* _What this task involves_: In the entries that follow, find the line containing "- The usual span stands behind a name" and the line containing "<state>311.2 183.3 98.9", then copy exactly everything from the first through the second except the pictures.

* _Task input_:

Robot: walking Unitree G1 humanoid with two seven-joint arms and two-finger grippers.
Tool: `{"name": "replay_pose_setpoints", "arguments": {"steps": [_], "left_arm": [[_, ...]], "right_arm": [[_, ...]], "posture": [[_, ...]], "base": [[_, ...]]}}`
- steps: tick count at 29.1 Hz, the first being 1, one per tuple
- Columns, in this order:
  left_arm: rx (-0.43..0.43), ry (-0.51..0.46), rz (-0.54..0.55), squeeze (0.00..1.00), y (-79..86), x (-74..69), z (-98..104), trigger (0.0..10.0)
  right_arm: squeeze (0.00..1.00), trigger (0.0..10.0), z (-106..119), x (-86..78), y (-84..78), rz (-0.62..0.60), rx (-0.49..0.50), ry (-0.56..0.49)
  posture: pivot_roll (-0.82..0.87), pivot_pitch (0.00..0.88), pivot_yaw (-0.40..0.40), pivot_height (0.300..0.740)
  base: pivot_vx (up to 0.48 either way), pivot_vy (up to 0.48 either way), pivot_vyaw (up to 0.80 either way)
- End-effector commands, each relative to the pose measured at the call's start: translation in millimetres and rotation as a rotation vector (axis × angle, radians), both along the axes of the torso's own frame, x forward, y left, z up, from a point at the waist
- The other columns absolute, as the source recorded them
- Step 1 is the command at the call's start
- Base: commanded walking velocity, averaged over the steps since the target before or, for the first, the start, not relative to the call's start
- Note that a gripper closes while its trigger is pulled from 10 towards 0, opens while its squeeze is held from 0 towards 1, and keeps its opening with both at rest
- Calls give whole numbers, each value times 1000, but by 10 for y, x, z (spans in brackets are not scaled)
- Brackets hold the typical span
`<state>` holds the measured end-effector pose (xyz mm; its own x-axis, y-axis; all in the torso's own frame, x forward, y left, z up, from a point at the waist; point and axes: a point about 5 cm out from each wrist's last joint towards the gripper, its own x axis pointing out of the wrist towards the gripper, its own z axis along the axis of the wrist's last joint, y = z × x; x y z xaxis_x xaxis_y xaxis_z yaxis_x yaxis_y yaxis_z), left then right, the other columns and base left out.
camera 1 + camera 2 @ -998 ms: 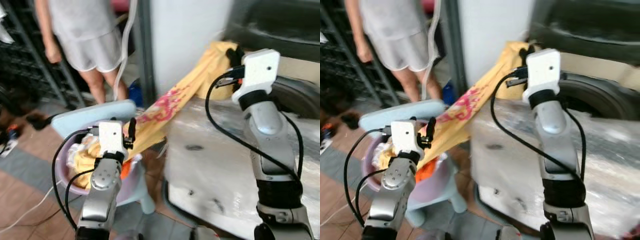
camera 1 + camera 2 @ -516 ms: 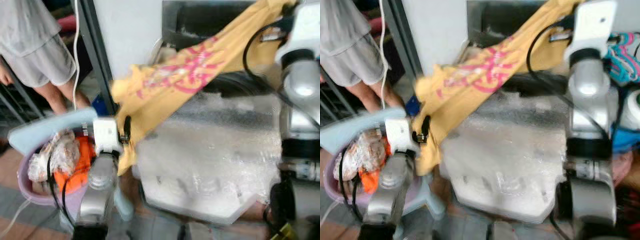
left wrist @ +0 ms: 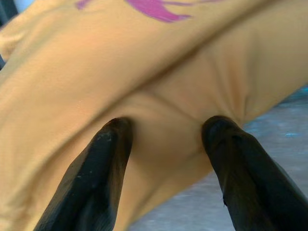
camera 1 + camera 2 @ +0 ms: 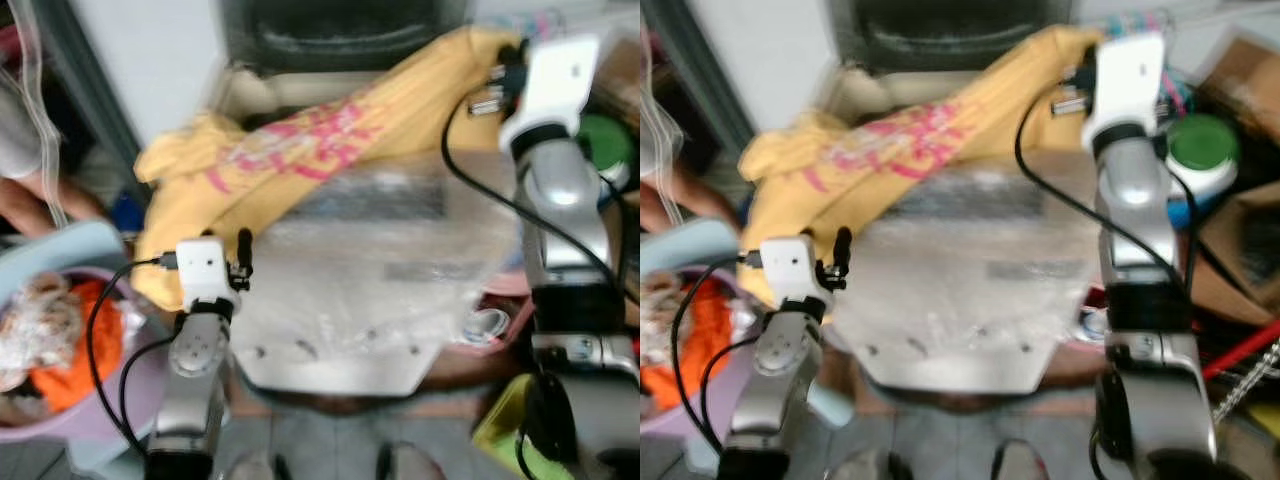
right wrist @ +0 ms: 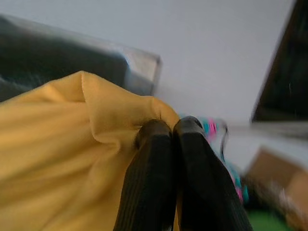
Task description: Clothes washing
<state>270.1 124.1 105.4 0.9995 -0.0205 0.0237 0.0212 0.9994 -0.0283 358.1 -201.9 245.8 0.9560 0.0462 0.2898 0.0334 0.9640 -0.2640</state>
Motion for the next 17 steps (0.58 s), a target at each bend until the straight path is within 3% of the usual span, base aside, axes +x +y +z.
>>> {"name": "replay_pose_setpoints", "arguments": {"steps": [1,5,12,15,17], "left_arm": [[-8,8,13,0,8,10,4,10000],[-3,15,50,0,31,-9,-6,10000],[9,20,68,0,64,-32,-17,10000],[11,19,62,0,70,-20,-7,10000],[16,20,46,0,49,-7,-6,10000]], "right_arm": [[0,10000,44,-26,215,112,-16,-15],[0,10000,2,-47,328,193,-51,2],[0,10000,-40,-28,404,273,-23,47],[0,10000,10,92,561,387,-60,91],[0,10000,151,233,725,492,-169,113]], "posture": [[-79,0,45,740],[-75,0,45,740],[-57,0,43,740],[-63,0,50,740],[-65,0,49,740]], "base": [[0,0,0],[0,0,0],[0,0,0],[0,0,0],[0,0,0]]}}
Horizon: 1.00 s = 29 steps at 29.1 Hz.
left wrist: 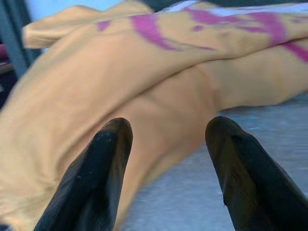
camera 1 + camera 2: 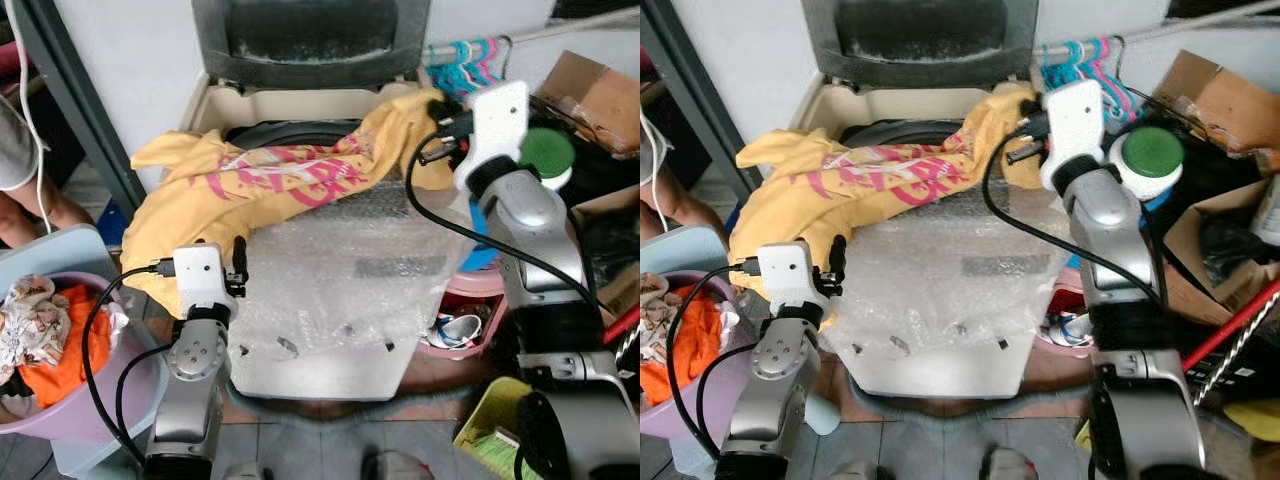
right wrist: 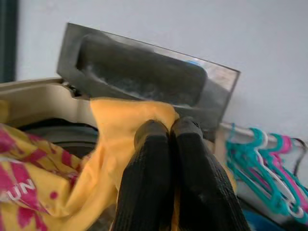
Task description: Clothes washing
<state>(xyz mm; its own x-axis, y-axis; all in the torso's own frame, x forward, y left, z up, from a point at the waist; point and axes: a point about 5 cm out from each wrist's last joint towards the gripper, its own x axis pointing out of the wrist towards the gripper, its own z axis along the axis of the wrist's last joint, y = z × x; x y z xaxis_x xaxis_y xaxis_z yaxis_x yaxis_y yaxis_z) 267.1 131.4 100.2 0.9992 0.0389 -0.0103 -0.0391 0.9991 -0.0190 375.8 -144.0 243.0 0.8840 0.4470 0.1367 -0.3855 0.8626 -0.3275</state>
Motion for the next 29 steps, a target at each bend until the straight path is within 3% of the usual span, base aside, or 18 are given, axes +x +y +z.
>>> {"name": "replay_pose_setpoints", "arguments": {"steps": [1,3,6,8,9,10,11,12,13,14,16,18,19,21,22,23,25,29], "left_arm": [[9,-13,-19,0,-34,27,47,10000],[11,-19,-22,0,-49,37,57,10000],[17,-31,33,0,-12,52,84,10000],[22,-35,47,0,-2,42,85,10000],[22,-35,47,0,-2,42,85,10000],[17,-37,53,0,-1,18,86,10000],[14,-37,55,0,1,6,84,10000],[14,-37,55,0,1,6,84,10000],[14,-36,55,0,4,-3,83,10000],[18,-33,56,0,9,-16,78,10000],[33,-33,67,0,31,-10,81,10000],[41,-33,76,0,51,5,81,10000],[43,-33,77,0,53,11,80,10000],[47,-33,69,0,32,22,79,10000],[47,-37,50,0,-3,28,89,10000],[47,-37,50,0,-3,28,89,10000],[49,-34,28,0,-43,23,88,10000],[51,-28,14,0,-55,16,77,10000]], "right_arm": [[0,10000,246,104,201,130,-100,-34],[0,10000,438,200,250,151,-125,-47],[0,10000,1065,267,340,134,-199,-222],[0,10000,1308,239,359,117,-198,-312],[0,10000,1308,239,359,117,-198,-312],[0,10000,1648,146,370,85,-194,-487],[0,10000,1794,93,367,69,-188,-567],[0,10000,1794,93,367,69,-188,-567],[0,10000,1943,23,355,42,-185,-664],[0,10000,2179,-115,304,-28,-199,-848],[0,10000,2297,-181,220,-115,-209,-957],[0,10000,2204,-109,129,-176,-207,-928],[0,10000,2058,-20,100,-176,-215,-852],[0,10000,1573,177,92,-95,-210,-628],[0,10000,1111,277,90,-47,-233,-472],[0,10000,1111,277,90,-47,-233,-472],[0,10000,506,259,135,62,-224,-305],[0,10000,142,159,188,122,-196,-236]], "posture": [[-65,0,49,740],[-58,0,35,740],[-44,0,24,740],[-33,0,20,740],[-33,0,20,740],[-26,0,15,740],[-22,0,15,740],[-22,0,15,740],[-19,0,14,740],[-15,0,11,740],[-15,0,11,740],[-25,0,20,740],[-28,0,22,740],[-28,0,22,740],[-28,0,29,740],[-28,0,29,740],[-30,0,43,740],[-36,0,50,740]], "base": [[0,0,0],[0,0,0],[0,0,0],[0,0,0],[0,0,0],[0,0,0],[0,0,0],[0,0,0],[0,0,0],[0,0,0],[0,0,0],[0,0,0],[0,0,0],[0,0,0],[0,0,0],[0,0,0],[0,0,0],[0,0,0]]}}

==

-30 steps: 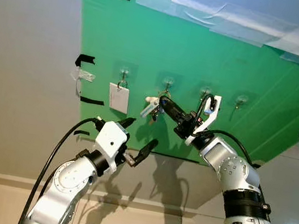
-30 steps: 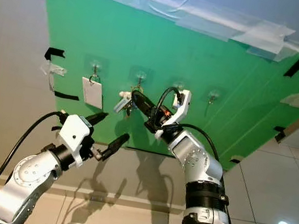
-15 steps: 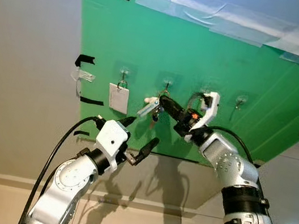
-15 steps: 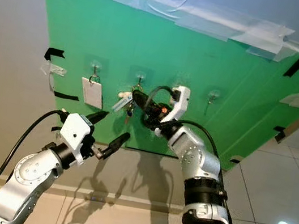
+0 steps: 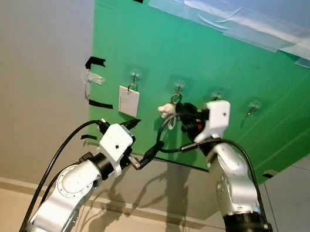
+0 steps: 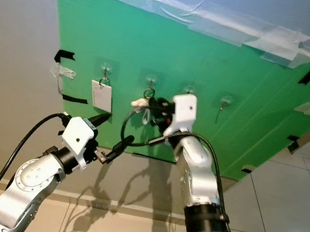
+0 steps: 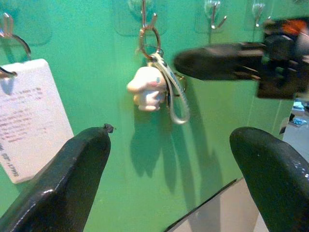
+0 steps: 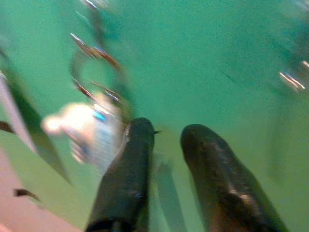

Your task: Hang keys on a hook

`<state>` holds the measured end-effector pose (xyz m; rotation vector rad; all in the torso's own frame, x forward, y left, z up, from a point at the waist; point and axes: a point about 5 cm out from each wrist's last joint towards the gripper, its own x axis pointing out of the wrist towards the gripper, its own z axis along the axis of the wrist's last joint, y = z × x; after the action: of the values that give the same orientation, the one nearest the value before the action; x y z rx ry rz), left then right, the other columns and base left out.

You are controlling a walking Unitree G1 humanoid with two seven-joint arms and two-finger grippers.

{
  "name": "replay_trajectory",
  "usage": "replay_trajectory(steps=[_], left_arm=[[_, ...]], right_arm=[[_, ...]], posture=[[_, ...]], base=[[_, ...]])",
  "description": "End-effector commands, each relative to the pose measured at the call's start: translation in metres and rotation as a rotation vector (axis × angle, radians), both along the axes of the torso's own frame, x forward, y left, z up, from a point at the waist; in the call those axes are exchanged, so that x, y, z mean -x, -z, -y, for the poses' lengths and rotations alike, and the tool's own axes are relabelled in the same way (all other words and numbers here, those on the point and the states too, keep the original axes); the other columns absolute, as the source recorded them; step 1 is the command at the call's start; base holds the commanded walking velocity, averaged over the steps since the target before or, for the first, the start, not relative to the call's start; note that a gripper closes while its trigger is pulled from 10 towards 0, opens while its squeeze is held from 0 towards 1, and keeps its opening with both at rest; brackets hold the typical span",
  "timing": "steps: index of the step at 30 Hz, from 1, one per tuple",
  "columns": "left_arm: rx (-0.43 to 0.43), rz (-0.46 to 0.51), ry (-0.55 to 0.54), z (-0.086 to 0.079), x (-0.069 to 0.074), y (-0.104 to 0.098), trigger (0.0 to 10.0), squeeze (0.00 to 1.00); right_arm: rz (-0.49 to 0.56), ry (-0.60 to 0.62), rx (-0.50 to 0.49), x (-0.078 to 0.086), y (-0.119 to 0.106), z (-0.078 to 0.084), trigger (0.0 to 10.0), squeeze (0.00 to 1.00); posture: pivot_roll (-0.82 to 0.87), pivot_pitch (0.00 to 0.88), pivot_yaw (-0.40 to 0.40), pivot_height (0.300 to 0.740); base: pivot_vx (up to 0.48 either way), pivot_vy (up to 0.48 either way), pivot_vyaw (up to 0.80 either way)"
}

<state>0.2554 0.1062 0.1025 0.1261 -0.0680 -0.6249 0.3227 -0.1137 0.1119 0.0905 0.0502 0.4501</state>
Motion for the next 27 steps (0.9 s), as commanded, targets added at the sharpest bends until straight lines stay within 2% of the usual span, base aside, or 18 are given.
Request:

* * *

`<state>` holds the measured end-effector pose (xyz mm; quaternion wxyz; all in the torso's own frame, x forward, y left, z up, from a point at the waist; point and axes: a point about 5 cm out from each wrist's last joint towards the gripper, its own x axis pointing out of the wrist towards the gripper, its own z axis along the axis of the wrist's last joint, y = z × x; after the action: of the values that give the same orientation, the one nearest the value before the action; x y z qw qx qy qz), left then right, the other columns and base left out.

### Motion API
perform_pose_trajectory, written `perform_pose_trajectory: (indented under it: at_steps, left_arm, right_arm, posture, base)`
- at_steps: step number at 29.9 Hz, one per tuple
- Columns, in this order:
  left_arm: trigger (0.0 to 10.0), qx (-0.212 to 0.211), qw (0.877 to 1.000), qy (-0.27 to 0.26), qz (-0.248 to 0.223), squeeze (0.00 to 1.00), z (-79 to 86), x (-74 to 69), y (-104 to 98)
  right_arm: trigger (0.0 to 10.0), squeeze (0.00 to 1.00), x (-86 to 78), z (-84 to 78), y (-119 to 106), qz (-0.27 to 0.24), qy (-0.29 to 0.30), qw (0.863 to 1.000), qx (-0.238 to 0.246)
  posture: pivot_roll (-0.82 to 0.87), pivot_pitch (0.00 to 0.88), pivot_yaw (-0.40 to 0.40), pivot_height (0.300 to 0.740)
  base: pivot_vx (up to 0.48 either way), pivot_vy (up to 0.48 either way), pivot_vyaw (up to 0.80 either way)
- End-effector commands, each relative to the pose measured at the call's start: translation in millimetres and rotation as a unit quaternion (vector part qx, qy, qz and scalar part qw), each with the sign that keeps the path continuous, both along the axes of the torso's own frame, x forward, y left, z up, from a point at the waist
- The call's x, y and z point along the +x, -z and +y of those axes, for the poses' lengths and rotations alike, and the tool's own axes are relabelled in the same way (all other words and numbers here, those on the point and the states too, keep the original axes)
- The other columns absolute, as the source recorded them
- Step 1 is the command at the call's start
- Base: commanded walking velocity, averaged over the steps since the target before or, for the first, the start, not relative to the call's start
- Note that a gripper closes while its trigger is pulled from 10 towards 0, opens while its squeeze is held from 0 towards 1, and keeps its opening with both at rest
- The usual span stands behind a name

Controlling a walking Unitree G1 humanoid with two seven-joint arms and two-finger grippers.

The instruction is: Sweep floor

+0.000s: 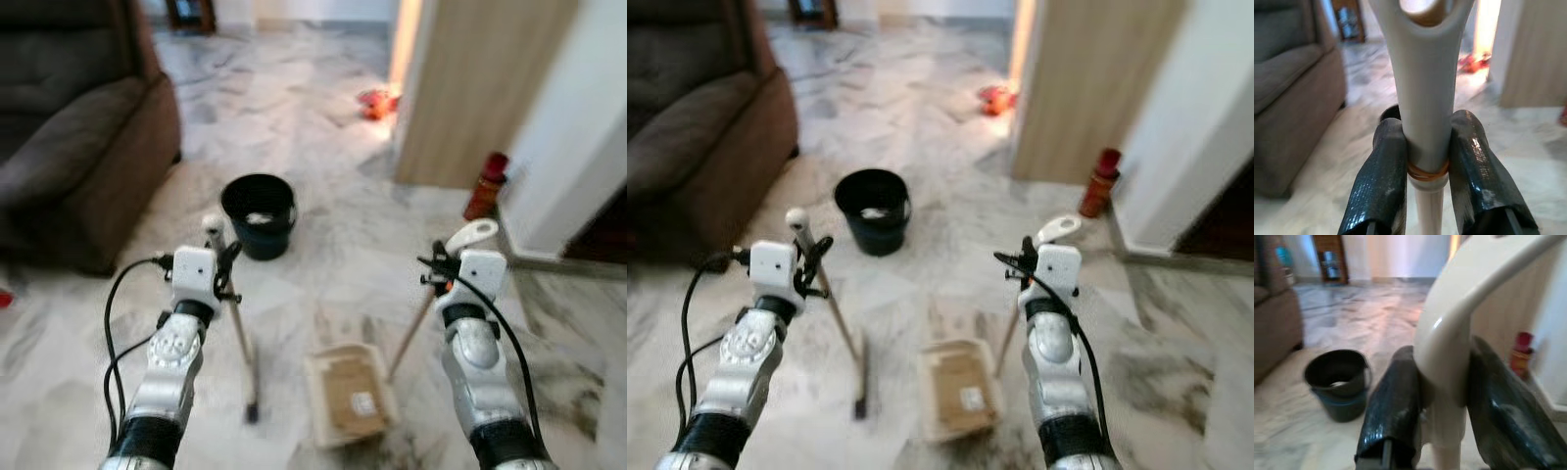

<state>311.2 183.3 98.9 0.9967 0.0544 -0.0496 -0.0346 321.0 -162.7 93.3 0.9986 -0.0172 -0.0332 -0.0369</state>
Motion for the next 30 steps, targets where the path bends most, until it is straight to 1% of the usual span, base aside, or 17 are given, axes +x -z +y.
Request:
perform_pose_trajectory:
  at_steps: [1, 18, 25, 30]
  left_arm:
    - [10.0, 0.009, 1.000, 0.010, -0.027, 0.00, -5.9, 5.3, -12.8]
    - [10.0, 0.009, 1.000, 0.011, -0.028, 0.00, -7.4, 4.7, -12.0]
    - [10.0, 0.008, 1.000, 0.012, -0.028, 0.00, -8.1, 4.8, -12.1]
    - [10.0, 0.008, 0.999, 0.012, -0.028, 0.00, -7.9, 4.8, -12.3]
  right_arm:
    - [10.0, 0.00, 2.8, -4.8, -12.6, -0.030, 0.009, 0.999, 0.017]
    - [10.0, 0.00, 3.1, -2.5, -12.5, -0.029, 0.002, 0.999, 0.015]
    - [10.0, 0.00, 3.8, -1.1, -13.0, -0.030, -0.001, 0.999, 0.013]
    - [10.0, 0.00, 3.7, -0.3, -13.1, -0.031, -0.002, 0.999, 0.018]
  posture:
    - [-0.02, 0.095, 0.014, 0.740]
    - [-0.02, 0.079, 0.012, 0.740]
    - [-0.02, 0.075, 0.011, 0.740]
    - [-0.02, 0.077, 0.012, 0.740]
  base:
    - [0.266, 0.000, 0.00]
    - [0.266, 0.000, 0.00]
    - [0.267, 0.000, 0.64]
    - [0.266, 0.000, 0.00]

* _Completed exercise_:
- The usual span stands behind a name

Controlling a walking Unitree G1 humanoid with two seven-joint arms and two-finger grippers.

The instruction is: Sweep floor

+0.000s: 

<state>311.2 183.3 98.9 0.9967 0.0544 -0.0496 -0.0346 321.0 -162.7 93.3 0.9986 -0.0172 -0.0332 -0.0369</state>

That completes the answer to the exercise.